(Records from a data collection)
:::
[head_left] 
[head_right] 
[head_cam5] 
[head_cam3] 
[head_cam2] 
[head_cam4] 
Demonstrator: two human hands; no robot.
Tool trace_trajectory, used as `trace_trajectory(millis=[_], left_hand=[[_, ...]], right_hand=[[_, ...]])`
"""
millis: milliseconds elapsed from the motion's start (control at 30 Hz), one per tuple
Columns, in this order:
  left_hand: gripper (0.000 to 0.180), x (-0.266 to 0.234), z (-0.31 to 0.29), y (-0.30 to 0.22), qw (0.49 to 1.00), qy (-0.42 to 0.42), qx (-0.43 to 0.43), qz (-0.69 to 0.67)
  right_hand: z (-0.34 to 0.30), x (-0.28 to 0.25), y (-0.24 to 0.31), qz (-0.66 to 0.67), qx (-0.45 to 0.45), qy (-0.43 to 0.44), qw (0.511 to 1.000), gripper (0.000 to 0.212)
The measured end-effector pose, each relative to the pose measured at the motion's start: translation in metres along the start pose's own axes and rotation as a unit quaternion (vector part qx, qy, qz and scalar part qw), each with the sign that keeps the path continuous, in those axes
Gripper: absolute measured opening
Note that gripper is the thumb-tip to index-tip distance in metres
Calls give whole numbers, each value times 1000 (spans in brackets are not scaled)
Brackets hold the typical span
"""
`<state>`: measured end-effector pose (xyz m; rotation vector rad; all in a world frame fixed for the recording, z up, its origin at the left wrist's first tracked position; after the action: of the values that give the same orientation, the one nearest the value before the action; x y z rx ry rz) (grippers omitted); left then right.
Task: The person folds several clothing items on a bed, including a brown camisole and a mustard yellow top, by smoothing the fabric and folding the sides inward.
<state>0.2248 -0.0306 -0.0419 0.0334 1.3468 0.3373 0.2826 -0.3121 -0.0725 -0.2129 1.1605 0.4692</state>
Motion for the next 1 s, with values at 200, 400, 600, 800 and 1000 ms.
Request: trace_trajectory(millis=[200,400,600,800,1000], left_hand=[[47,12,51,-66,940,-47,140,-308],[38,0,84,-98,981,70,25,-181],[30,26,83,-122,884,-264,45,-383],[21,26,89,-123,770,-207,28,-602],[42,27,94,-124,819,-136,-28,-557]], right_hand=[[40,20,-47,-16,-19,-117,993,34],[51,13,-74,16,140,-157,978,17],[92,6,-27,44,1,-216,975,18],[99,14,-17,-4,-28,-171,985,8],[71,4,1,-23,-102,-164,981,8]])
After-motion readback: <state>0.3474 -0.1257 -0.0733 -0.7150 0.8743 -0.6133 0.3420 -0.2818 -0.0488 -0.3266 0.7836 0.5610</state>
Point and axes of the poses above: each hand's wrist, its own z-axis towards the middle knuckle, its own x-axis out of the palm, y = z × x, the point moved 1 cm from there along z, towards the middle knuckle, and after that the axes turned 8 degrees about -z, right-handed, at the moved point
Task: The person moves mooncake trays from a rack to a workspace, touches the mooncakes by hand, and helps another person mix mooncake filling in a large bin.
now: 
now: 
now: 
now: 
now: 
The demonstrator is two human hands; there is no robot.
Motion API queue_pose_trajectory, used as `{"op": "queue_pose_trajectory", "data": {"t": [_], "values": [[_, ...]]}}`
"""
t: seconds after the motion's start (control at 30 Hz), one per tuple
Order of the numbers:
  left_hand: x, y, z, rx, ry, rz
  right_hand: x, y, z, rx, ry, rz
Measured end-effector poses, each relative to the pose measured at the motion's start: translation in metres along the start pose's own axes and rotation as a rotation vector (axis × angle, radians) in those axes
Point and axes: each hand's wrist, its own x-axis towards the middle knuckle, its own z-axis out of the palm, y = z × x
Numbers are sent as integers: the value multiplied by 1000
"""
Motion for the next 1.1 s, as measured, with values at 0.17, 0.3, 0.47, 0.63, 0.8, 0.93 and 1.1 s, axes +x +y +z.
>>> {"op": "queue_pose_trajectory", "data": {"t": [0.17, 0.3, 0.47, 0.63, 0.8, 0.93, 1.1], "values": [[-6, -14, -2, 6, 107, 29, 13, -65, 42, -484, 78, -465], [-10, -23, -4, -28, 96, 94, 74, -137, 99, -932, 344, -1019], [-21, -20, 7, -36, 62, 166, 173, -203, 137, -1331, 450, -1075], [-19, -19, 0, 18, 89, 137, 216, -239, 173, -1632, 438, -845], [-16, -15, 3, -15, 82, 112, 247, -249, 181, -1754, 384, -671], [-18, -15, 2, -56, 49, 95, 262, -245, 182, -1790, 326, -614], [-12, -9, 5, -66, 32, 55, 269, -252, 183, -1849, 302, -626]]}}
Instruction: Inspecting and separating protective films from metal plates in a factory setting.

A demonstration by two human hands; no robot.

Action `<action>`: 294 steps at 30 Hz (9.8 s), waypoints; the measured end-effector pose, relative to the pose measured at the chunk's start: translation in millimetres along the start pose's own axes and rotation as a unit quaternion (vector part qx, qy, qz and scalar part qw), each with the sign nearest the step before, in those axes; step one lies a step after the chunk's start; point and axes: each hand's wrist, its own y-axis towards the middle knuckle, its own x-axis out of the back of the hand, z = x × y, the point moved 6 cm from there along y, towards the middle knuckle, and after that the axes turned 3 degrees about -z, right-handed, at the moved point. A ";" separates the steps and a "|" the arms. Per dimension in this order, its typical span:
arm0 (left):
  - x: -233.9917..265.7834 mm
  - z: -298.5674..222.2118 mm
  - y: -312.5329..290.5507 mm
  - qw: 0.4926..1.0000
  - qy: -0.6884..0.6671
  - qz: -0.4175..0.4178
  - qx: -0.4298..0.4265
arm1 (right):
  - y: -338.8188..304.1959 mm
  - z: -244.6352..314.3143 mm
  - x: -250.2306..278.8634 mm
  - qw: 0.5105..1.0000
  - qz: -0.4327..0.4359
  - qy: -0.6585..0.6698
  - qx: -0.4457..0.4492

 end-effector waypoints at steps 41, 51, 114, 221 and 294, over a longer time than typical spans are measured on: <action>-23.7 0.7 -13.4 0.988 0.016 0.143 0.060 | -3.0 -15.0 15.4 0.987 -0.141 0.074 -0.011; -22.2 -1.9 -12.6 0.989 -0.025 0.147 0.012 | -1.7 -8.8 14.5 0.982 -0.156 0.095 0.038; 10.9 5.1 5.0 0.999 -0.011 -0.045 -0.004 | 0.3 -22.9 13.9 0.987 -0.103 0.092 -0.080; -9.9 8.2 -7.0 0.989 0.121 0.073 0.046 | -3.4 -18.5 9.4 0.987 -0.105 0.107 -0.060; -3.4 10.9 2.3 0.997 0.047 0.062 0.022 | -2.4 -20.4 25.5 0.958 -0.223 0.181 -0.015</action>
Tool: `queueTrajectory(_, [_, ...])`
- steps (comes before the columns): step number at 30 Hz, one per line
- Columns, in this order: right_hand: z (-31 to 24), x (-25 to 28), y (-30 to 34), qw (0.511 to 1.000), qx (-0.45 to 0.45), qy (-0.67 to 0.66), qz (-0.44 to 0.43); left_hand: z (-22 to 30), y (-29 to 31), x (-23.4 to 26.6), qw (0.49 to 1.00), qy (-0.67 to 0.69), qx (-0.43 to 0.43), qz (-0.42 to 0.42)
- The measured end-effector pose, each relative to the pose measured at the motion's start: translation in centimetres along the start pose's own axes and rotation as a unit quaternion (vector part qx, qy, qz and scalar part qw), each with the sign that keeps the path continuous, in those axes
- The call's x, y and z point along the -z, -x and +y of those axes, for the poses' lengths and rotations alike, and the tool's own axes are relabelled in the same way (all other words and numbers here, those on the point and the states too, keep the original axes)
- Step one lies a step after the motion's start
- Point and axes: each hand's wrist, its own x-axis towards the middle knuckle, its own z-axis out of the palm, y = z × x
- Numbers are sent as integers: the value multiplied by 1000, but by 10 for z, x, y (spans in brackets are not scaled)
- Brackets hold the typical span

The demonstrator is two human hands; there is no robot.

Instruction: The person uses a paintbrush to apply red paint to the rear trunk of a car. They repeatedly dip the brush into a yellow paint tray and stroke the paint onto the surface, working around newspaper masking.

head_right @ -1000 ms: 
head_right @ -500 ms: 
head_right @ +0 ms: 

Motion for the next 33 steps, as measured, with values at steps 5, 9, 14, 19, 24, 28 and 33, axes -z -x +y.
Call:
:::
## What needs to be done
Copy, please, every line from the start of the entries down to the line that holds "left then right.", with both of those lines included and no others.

## Answer
[head_left] 
[head_right] 
[head_cam5] 
[head_cam3] 
[head_cam2] 
[head_cam4] 
Demonstrator: two human hands; no robot.
Tool trace_trajectory, used as `trace_trajectory(millis=[_], left_hand=[[_, ...]], right_hand=[[_, ...]])`
"""
millis: milliseconds elapsed from the motion's start (control at 30 Hz), one per tuple
Columns, in this order:
  left_hand: gripper (0.000 to 0.180), x (-0.266 to 0.234), z (-0.31 to 0.29), y (-0.30 to 0.22), qw (0.49 to 1.00), qy (-0.42 to 0.42), qx (-0.43 to 0.43), qz (-0.69 to 0.67)
  right_hand: z (-0.34 to 0.30), x (-0.28 to 0.25), y (-0.24 to 0.31), qz (-0.66 to 0.67), qx (-0.45 to 0.45), qy (-0.43 to 0.44), qw (0.511 to 1.000), gripper (0.000 to 0.212)
The measured end-effector pose, each relative to the pose measured at the motion's start: translation in metres along the start pose's own axes and rotation as a unit quaternion (vector part qx, qy, qz and scalar part qw), each with the sign that keeps the path continuous, in those axes
Gripper: absolute measured opening
Note that gripper is the thumb-tip to index-tip distance in metres
Calls give whole numbers, each value times 1000 (spans in brackets are not scaled)
Brackets hold the typical span
"""
`<state>`: measured end-effector pose (xyz m; rotation vector rad; all in a world frame fixed for the recording, z up, its origin at the left wrist's first tracked position; after the action: of the values that give the same orientation, the one nearest the value before the action; x y z rx ry rz) (grippers omitted); left then right.

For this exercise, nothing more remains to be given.